Dirigée par le chef de mission Ibra Guèye, l’enquête révèle qu’un manuel interne non conforme au Code des marchés publics a servi de référence pour des dépenses de plusieurs dizaines de milliards de francs CFA. Pis encore, deux versions contradictoires de ce document existeraient, comportant des ajouts manuscrits non datés, suggérant des modifications arbitraires au gré des besoins internes.
Le projet des Mamelles, symbole des dérives
Au cœur de ces révélations figure le projet immobilier des Mamelles, confié à Sertem pour un montant initial de 103,8 milliards F CFA TTC. Dès les premières étapes, les auditeurs relèvent une série d’anomalies majeures : une lettre de commande de 30 milliards F CFA a été émise avant même la signature du contrat. Les avenants successifs ont ensuite provoqué une explosion des coûts, passant de 6,3 milliards pour des travaux déjà inclus, à 4 milliards supplémentaires pour des ajustements non justifiés. Un autre avenant de 214 millions F CFA a couvert un plan environnemental déjà prévu, tandis qu’un quatrième a révélé un détournement de recettes ayant poussé la Bank of Africa (BOA) à geler ses décaissements. Enfin, un cinquième avenant de 1,9 milliard F CFA, signé en 2023, a introduit une révision rétroactive des prix, pourtant interdite pour un contrat forfaitaire.
Collusions et conflits d’intérêts
Le rapport met également en évidence des conflits d’intérêts flagrants. La Compagnie d’Aménagement et de Construction (CAC), filiale de la CDC, a assuré à la fois la maîtrise d’œuvre et l’assistance à la maîtrise d’ouvrage, une double fonction incompatible avec les règles de gouvernance. De même, la mission de contrôle technique confiée à Archi Art Concept (502 millions F CFA) a été prolongée d’un avenant de 301 millions, malgré un contrat expiré depuis plus d’un an.

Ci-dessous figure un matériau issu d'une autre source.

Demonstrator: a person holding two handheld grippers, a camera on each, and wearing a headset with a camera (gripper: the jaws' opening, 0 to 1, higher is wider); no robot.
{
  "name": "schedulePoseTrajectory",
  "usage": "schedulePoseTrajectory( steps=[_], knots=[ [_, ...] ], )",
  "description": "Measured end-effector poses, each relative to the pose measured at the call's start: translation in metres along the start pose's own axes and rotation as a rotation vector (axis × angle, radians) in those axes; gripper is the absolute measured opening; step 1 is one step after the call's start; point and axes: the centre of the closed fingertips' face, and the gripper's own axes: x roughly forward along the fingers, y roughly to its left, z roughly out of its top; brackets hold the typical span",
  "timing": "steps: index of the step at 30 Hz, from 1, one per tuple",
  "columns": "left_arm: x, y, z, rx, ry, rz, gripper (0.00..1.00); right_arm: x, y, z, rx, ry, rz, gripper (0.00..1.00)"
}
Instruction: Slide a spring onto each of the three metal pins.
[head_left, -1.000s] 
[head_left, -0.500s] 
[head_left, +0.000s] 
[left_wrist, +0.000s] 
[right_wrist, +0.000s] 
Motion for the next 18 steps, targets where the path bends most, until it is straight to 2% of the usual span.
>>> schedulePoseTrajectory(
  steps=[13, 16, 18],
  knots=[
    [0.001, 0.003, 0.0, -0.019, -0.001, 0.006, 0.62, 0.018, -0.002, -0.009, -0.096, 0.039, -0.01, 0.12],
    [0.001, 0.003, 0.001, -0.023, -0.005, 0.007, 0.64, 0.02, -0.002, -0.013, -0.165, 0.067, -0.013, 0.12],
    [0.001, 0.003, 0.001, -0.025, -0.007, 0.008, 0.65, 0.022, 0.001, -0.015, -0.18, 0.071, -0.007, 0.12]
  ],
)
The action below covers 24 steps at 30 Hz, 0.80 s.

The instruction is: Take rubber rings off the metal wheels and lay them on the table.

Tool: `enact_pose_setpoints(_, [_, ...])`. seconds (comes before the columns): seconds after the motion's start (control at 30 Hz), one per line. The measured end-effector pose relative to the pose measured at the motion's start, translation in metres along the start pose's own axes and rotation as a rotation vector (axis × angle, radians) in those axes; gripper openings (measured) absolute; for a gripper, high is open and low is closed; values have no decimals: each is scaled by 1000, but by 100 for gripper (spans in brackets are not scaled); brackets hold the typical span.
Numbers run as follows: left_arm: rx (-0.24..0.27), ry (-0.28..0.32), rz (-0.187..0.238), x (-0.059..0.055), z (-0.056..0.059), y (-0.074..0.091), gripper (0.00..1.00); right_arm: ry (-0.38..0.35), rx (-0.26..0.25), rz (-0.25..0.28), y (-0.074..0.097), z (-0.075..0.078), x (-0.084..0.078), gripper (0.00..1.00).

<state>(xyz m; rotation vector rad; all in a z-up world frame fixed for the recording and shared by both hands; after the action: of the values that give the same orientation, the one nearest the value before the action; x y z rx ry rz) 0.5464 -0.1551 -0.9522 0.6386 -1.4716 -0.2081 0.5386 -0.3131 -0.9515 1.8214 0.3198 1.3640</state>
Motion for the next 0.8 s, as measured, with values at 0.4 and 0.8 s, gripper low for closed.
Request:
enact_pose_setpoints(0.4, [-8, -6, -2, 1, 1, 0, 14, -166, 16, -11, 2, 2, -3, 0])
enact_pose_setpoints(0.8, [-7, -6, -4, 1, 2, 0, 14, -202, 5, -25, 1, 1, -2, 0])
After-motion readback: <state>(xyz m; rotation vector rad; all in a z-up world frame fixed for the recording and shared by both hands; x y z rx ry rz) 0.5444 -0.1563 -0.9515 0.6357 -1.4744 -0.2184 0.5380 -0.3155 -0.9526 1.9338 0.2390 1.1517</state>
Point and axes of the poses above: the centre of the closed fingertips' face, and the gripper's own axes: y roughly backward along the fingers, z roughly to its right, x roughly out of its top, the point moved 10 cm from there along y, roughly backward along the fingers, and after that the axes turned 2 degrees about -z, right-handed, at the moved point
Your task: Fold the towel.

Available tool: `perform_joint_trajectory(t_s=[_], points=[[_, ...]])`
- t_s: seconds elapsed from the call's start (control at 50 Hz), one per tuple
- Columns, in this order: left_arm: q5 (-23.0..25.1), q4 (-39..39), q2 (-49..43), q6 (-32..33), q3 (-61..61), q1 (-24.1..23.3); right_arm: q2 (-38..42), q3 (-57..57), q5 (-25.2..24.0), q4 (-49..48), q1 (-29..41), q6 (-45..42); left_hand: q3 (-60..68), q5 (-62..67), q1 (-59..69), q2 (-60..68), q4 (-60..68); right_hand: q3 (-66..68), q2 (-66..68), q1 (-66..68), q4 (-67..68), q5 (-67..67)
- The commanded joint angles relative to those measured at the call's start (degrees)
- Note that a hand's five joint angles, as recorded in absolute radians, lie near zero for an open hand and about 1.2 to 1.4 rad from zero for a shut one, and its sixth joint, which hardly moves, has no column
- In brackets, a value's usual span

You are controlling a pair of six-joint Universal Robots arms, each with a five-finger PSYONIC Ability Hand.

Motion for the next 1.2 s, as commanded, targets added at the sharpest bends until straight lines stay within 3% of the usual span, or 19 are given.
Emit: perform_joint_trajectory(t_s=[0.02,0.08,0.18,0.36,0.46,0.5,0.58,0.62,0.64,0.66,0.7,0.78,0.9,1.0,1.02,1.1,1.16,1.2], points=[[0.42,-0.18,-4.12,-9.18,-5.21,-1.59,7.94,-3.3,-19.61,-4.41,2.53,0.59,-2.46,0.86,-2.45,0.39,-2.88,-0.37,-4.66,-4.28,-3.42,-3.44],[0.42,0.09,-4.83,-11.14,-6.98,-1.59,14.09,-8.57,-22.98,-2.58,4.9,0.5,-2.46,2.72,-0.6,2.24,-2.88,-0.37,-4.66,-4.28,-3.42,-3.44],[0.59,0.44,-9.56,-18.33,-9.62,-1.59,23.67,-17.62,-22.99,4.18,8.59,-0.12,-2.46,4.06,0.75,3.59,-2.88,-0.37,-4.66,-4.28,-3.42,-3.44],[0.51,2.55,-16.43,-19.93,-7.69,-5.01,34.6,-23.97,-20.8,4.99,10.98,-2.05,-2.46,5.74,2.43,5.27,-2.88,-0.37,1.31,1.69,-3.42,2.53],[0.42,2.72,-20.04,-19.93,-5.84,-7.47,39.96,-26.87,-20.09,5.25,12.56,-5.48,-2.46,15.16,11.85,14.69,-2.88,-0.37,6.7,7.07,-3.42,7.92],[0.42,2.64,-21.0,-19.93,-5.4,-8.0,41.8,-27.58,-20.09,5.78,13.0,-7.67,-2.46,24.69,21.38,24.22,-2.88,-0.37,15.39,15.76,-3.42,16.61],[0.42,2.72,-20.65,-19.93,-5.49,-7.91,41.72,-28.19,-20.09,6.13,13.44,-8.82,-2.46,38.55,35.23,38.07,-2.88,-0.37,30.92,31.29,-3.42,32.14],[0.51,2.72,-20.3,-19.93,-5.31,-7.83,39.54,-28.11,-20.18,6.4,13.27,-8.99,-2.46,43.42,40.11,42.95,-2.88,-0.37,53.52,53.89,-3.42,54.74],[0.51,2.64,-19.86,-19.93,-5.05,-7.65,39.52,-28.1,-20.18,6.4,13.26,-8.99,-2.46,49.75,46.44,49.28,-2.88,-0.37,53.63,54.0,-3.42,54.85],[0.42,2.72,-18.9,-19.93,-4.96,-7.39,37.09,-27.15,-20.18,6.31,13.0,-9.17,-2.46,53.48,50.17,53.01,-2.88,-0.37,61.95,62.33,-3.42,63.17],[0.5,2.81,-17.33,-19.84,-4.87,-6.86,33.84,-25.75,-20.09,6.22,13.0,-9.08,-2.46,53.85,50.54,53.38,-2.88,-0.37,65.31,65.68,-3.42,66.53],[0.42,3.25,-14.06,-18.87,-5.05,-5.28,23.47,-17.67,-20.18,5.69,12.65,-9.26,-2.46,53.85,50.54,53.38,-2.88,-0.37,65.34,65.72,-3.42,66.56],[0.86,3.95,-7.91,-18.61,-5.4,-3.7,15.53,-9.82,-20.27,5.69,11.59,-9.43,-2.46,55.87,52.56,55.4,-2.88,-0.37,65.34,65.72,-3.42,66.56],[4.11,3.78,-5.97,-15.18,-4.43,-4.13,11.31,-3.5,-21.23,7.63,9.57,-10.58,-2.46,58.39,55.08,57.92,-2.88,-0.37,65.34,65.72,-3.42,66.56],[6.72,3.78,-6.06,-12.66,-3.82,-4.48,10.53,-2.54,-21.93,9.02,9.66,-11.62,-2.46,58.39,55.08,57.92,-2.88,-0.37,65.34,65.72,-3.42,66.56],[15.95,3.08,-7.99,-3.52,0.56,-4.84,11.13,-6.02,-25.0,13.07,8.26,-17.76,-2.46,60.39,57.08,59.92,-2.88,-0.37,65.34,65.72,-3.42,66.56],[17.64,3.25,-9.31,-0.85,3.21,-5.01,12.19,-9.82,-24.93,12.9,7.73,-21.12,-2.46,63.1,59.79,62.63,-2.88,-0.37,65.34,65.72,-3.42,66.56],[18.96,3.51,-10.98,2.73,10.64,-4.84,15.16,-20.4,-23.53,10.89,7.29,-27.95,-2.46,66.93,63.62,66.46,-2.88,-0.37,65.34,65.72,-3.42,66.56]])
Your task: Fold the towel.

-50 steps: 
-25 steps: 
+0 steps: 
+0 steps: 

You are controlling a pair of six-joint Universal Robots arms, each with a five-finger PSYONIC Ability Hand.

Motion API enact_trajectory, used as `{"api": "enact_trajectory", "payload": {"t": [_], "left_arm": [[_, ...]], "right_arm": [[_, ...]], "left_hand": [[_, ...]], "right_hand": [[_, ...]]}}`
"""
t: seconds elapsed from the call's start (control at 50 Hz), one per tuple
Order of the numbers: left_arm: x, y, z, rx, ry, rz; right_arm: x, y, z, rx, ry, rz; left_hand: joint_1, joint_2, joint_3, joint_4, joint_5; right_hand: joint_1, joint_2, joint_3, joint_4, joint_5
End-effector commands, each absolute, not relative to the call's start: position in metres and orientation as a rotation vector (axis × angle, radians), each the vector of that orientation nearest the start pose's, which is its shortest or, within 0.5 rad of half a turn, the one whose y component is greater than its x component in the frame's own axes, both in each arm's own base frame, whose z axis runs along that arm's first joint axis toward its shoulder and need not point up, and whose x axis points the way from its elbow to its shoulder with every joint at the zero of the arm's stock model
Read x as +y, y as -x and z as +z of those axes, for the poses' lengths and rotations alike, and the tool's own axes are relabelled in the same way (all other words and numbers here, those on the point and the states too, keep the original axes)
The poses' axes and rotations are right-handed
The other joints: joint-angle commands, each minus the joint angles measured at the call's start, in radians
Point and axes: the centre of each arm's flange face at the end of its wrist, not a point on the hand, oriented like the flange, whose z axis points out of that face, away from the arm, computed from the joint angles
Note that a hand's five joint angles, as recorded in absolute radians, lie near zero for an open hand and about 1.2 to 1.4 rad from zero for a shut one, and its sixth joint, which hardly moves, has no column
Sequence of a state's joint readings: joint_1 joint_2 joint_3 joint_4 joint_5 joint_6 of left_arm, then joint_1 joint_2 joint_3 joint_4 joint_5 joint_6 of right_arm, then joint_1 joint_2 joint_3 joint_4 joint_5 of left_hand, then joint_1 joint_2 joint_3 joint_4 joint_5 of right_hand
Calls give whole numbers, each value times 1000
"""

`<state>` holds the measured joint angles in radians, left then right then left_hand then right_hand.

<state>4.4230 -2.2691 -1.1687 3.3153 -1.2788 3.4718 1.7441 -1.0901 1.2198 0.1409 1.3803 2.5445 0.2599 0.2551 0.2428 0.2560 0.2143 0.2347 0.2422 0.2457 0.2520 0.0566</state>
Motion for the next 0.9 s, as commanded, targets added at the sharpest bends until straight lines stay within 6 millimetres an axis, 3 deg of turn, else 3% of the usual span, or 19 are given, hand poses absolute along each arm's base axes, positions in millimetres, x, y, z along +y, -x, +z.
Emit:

Des pratiques opaques et une gouvernance fragilisée
Les auditeurs ont enfin découvert des procédures biaisées et une fausse concurrence organisée : certaines entreprises supposément rivales partageaient le même gérant ou le même numéro de téléphone. Même la rénovation du siège de la CDC, initialement estimée à 109 millions F CFA, a atteint 577 millions à force d’avenants successifs.